— Exercise objective —
Return exactly those lines of the material below that fall between the line holding "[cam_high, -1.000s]" and the line holding "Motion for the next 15", inclusive.
★ ★ ★
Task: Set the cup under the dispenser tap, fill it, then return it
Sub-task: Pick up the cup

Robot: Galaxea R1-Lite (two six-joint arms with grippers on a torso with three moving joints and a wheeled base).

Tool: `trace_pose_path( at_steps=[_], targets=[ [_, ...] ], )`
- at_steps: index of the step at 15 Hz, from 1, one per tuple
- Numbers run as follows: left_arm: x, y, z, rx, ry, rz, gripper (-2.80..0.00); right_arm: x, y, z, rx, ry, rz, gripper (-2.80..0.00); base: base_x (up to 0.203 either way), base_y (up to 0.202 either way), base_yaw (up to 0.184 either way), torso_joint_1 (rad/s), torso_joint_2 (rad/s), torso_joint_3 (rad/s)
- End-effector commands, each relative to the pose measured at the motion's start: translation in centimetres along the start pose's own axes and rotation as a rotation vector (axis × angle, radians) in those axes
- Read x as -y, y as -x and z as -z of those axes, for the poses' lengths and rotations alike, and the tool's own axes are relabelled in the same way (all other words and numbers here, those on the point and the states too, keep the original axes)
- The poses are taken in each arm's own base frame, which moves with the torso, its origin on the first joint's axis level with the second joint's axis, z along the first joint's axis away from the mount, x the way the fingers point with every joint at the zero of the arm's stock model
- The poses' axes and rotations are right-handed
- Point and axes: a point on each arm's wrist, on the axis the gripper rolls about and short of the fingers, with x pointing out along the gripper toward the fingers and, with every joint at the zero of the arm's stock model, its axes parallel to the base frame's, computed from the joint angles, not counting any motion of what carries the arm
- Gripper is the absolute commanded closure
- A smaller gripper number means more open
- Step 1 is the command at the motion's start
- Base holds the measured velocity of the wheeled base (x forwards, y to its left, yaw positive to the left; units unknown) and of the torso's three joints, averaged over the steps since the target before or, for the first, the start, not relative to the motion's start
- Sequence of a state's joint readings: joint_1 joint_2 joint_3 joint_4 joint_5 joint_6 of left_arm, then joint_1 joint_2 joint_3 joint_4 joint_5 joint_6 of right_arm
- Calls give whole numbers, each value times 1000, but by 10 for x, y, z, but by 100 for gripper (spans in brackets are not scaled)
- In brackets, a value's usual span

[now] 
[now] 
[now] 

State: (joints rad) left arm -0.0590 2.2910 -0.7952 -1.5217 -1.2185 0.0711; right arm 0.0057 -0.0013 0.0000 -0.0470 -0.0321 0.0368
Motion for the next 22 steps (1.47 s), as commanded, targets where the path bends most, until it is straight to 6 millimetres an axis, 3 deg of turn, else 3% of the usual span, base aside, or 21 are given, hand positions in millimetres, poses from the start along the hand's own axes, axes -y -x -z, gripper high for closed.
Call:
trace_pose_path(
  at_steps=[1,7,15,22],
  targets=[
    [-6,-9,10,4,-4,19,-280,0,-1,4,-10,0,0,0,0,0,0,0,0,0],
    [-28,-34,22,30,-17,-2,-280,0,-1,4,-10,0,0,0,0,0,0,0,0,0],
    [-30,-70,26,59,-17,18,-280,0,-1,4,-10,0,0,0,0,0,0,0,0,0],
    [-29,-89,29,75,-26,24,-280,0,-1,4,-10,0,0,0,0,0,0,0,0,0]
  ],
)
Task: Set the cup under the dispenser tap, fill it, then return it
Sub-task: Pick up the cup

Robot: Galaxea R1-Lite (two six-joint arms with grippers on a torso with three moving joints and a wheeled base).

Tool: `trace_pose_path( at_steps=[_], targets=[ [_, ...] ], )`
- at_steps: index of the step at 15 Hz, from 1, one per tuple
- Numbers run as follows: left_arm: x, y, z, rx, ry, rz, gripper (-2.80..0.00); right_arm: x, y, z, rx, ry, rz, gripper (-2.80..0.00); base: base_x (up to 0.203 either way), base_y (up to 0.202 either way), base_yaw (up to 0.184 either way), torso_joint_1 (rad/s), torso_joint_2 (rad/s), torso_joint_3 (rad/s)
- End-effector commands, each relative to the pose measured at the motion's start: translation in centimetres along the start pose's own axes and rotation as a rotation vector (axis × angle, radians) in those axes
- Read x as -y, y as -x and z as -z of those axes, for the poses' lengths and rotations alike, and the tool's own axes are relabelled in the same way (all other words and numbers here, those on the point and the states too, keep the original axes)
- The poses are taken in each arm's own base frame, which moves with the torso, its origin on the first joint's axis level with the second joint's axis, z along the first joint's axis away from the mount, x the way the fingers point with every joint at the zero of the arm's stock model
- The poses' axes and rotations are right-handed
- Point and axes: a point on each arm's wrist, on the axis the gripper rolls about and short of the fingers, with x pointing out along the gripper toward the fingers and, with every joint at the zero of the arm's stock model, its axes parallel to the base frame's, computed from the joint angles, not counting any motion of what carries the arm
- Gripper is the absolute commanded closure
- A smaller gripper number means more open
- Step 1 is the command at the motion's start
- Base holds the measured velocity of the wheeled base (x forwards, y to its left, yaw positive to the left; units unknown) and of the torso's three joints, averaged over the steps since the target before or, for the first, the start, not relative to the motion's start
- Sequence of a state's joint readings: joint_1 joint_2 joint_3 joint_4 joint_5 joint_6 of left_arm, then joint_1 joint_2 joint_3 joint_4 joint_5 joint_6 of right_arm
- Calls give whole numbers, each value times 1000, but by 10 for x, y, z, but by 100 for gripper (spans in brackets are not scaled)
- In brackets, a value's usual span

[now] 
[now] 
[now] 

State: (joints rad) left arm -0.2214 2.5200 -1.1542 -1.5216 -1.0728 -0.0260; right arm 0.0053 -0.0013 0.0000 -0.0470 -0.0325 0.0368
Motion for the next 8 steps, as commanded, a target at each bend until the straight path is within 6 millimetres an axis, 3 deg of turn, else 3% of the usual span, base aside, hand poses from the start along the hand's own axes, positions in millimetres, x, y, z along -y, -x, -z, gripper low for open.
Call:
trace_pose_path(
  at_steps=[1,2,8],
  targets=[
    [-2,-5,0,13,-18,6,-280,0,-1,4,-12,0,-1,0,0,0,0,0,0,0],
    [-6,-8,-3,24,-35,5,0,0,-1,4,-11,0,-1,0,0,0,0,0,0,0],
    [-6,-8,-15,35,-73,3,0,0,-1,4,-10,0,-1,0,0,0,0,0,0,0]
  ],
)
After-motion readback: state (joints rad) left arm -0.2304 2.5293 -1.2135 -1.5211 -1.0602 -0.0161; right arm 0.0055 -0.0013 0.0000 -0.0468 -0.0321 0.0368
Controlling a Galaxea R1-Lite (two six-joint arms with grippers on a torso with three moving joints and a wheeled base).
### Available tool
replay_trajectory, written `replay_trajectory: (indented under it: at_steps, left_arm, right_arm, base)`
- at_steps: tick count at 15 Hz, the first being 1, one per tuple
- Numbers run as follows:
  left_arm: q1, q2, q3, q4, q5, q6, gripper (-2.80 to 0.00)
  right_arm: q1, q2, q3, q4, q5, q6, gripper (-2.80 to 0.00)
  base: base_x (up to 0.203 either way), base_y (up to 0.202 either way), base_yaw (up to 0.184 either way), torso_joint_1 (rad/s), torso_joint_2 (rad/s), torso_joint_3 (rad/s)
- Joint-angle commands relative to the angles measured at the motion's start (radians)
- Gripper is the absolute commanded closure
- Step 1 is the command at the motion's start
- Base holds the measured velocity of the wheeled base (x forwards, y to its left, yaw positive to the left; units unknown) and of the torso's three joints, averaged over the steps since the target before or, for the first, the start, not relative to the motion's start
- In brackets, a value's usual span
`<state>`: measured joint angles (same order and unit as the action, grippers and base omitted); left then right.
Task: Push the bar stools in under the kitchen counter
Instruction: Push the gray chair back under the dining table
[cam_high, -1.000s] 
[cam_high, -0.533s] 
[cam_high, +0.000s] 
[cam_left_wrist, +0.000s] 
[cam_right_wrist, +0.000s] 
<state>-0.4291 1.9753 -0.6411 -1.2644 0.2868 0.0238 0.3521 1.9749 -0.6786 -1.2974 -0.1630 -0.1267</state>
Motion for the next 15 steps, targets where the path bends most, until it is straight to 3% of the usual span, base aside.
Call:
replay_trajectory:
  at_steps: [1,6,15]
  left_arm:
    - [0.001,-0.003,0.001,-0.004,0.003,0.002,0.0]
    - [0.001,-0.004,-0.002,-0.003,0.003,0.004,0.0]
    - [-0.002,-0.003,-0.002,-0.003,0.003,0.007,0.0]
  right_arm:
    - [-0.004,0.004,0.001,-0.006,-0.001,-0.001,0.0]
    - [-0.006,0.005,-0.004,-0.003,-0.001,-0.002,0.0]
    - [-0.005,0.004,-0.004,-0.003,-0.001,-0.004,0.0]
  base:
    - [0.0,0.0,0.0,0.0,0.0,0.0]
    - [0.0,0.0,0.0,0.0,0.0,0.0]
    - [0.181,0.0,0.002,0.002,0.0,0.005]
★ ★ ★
— Result of this task —
[cam_high, -1.000s] 
[cam_high, -0.533s] 
[cam_high, +0.000s] 
[cam_left_wrist, +0.000s] 
[cam_right_wrist, +0.000s] 
<state>-0.4291 1.9753 -0.6411 -1.2644 0.2868 0.0238 0.3521 1.9749 -0.6786 -1.2974 -0.1630 -0.1267</state>
Motion for the next 15 steps, targets where the path bends most, until it is straight to 3% of the usual span, base aside.

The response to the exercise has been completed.